Wir haben ein ganz normales ebenerdiges Grundstück, keine Hanglage und keine zusätzliche Abstützung erforderlich. Ein Minibagger kommt ohne Probleme aufs Grundstück.

In den 50.000 Euro sind noch keine Eigenleistungen enthalten. Wir würden gern Eigenleistung machen. Allerdings scheuen wir uns vor dem Aushub und die Folie zu verlegen und zu verschweißen, stelle ich mir auch schwer vor.

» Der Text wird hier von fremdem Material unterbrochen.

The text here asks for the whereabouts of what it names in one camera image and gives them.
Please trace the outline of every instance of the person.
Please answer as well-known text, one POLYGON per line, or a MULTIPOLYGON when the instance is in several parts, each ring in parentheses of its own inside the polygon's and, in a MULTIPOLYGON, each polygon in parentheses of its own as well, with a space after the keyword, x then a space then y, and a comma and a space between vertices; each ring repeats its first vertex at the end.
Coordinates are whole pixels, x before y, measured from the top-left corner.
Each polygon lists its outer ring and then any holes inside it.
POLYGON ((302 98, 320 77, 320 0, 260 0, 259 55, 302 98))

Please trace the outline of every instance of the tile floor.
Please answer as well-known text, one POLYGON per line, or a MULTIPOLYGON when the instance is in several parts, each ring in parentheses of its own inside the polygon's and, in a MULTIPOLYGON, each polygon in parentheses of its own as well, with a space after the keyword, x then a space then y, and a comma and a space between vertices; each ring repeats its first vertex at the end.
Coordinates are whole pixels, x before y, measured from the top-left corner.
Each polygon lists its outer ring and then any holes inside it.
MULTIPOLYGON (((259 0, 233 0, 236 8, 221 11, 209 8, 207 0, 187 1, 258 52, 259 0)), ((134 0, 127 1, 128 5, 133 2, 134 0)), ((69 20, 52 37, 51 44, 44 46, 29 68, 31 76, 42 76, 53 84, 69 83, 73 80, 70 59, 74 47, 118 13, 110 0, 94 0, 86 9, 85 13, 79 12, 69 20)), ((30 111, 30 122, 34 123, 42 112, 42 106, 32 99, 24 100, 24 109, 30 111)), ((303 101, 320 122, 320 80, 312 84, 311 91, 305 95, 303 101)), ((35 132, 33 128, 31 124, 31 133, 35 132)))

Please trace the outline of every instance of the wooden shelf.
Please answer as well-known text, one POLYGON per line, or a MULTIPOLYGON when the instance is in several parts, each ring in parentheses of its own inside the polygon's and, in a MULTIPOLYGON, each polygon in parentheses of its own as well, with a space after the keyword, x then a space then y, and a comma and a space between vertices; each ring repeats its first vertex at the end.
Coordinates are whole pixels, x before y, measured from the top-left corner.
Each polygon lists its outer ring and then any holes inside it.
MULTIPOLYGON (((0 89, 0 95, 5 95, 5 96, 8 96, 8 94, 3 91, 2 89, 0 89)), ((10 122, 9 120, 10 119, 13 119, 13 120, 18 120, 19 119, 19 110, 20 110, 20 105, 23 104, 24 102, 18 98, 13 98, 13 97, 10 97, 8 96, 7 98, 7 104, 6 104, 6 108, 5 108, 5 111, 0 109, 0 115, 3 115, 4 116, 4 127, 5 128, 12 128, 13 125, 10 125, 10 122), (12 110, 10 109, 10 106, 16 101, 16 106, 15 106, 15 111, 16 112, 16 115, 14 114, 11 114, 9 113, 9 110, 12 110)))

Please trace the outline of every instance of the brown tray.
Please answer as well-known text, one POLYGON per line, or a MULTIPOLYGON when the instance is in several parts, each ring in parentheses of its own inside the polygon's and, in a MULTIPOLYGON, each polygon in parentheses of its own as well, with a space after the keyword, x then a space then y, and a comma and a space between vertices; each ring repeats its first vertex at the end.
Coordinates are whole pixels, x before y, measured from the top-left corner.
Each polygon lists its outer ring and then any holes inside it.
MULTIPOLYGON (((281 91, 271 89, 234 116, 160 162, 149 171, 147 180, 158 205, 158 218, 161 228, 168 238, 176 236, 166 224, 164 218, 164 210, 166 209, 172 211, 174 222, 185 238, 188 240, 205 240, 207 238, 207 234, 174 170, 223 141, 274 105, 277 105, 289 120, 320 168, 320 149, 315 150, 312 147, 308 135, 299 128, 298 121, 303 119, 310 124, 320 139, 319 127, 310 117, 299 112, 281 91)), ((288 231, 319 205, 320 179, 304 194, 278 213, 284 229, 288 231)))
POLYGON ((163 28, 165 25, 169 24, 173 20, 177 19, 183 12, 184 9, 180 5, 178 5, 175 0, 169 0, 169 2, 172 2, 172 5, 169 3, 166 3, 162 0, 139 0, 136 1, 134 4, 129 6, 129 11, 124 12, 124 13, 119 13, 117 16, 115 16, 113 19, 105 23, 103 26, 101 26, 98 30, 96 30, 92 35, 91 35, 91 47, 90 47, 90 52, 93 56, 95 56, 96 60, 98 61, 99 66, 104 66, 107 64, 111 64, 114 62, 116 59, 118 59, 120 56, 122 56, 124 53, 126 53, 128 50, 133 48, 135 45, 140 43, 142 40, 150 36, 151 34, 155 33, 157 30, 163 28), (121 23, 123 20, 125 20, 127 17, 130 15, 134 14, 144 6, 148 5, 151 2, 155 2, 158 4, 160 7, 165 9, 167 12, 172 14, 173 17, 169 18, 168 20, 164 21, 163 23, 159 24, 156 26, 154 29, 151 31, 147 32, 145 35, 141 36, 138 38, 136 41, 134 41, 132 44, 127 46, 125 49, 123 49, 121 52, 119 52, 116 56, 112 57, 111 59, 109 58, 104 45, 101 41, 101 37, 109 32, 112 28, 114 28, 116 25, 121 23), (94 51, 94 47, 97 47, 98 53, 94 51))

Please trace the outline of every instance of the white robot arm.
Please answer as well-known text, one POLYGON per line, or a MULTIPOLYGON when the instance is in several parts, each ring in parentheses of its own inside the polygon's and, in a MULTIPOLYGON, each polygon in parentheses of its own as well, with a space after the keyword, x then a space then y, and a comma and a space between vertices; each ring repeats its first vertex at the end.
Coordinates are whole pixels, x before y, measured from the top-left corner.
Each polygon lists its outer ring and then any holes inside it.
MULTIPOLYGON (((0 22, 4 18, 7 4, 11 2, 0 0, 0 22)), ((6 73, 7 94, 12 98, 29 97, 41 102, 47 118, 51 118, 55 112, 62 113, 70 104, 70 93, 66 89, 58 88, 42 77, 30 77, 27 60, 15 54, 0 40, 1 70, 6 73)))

Das Angebot kommt von einem Schwimmteichprofi, der den Teich plant und anschließend die Ausschreibung an die Gartenbaufirmen macht. Also wie ein Architekt beim Haus. Er ist auch Gutachter für Schwimmteiche. Er hat richtig Ahnung. Die Frage ist nur:  kaufen wir einen „Ferrari“?

@Thorsten: mit welchem Systemhersteller habt ihr gebaut?

@Tim: Darf ich fragen was ihr für euren Teich gezahlt habt?

Viele Grüße
Emma


----------



## cafedelmar80 (26. Mai 2021)

Vegas1234 schrieb:


> @Thorsten: mit welchem Systemhersteller habt ihr gebaut?



Hallo Emma!
Wir haben mit Naturagart gebaut. Wie bereits erwähnt, dieses Unternehmen hat fertige "Bausätze" (*OHNE* Zement, Aushub, Randgestaltung, Sitzplätze, etc.!), 
NG bietet also *kein* "Rundum-Sorglos-Paket" an, das fertig im Garten errichtet wird.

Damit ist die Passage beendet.